4.4.6 Object-Aware Strategy Between Cycer and Ocean
The proposed cyclic refiner exploits the predictions of each frame to filter target-irrelevant distractors in the learned features for object-aware learning. Similarly, Ocean Zhang et al. (2020) in 2D object tracking also adopts the predicted box as the prior proposal, which extracts corresponding ROI features for classification. We then compare the two object-aware strategies based on BEVFormer-Small.
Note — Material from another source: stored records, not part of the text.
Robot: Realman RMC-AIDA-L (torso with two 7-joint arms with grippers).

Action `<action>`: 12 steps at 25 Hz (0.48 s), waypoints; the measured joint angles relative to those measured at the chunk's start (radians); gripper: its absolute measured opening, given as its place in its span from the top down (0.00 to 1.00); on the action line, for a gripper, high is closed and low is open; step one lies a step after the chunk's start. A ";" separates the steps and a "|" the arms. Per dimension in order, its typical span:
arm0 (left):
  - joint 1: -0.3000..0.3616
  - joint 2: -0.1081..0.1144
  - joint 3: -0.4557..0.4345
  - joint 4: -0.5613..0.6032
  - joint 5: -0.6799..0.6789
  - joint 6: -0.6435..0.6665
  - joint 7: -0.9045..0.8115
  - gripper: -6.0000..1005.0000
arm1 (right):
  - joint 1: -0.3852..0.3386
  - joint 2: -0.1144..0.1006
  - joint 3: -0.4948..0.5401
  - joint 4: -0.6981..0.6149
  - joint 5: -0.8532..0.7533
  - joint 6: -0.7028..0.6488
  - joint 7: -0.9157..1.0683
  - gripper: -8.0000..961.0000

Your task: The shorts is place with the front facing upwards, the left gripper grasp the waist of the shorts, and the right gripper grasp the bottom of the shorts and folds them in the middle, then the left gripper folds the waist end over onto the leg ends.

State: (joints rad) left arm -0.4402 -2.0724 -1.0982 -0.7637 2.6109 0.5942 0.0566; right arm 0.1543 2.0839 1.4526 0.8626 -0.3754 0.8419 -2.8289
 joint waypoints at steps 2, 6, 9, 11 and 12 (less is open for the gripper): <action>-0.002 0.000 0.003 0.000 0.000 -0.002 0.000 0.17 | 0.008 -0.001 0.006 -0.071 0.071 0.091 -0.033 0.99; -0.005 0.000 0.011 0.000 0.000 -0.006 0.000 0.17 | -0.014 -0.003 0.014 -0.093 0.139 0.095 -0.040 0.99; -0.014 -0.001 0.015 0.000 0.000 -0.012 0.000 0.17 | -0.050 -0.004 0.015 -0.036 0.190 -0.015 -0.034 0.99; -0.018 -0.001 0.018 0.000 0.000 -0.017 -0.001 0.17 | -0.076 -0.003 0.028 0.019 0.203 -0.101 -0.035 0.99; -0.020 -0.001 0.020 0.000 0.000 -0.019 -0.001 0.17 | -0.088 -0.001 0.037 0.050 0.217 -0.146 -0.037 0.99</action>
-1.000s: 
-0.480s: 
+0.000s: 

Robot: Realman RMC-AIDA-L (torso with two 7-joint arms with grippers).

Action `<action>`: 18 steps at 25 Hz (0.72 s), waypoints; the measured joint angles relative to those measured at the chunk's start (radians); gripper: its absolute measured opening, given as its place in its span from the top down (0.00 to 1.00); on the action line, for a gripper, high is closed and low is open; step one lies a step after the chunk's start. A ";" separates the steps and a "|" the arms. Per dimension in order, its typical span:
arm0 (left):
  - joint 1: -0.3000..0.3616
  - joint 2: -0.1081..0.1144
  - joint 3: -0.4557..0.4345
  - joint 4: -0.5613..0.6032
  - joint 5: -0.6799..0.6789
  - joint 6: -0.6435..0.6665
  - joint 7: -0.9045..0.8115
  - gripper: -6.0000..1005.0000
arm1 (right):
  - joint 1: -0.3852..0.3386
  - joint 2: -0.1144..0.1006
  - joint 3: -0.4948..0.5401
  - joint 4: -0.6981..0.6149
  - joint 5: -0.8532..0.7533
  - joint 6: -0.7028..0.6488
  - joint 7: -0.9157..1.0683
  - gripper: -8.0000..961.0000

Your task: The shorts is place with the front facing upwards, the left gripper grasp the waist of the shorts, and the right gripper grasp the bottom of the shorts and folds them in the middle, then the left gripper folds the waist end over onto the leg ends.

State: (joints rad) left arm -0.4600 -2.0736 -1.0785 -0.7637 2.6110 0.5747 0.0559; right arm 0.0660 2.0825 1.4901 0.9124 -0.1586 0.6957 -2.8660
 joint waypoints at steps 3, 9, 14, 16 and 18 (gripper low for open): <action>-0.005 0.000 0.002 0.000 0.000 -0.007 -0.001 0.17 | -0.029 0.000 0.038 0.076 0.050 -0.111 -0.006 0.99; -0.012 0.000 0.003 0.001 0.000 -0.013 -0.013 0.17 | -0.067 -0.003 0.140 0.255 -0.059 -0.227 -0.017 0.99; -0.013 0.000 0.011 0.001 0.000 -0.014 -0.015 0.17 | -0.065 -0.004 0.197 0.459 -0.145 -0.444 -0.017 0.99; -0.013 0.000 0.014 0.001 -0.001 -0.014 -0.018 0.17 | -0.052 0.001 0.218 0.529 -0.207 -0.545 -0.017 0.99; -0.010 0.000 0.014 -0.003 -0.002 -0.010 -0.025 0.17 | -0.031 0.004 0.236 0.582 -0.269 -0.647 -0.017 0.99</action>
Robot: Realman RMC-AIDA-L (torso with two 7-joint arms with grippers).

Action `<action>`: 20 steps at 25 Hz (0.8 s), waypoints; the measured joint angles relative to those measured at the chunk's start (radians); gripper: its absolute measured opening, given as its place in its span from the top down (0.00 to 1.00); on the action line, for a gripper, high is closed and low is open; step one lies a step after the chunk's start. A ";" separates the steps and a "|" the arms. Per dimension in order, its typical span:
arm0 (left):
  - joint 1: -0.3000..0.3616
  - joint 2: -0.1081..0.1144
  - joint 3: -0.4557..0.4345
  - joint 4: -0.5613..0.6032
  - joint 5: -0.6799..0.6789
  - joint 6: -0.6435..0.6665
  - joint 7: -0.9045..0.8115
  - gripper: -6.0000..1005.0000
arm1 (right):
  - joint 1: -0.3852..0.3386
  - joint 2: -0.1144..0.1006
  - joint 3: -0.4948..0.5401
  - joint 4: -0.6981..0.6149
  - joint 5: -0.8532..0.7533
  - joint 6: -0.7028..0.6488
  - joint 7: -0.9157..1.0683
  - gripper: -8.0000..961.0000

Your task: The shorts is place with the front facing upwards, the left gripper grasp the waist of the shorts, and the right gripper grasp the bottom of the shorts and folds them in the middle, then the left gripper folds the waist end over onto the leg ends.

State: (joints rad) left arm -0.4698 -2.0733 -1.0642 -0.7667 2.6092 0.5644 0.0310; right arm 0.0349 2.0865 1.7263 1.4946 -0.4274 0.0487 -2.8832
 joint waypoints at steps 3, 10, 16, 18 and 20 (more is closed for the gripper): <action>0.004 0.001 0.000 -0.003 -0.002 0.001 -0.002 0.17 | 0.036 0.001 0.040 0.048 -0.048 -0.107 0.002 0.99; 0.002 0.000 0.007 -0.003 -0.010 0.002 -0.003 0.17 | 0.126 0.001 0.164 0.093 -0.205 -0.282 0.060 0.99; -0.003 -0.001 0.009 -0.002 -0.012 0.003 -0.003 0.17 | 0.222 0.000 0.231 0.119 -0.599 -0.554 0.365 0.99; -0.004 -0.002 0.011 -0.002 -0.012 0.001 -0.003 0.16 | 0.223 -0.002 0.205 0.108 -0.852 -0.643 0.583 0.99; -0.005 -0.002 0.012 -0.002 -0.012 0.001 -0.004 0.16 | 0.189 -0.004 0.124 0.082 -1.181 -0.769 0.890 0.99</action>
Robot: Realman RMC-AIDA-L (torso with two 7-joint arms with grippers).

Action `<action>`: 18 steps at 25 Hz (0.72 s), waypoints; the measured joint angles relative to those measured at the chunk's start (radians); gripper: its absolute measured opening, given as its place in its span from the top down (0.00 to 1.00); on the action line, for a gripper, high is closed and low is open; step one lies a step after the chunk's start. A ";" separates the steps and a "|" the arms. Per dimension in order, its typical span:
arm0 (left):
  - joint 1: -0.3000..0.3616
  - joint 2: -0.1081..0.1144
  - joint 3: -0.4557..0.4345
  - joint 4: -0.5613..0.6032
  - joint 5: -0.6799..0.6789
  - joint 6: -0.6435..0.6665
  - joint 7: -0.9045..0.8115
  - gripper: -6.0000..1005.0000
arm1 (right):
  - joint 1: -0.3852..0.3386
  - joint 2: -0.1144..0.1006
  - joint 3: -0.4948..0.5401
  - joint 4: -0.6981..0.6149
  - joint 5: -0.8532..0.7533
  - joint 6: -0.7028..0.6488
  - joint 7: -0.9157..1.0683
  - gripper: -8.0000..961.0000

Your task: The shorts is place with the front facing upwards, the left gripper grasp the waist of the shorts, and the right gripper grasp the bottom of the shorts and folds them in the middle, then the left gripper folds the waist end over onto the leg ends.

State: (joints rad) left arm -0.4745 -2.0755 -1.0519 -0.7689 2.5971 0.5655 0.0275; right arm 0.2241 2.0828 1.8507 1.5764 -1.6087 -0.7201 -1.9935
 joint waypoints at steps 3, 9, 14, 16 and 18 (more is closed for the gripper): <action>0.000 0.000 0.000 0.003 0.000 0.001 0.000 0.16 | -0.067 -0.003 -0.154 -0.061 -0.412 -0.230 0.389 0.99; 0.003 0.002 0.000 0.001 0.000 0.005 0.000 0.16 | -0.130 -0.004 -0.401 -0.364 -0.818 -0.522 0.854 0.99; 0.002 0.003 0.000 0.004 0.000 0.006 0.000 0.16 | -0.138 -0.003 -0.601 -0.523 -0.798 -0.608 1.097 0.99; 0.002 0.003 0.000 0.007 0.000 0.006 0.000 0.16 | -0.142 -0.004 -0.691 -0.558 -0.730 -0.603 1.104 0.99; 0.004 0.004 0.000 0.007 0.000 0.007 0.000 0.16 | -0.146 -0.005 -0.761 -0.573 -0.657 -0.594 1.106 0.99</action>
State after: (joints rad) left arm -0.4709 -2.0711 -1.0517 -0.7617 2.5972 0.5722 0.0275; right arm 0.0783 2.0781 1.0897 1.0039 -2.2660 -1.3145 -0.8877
Specifically, we collect \({\textbf{e}}_{cat}\) (see Sec. 3.1) as the object-aware ROI feature in the Ocean implementation. The results in Table 12 show that the strategy in Ocean degrades the performance for 0.3% mAP and 9.3% NDS respectively (\(\textcircled {2}\) v.s. \(\textcircled {1}\)). In contrast, our cyclic refiner significantly improves the baseline for 2.8% mAP and 2.6% NDS respectively (\(\textcircled {3}\) v.s. \(\textcircled {1}\)). The reason lies in the diversified distractors and variant object sizes in complex driving scenarios compared with that in 2D object tracking. As mentioned before, the distractors require careful discrimination (e.g., mask prediction in our cyclic refiner). Yet, the Ocean strategy directly fuses the ROI features of the predictions without distinguishing the background clutters, leading to inaccurate results. Besides, the variant object sizes would also distract the extraction of target information, e.g., a large box prediction for a small object. We then design the scale level to encode the scale information into the filter mask, which customs the spatial modeling size for each object. These demonstrate the superiority of our object-aware strategy in cyclic refiner.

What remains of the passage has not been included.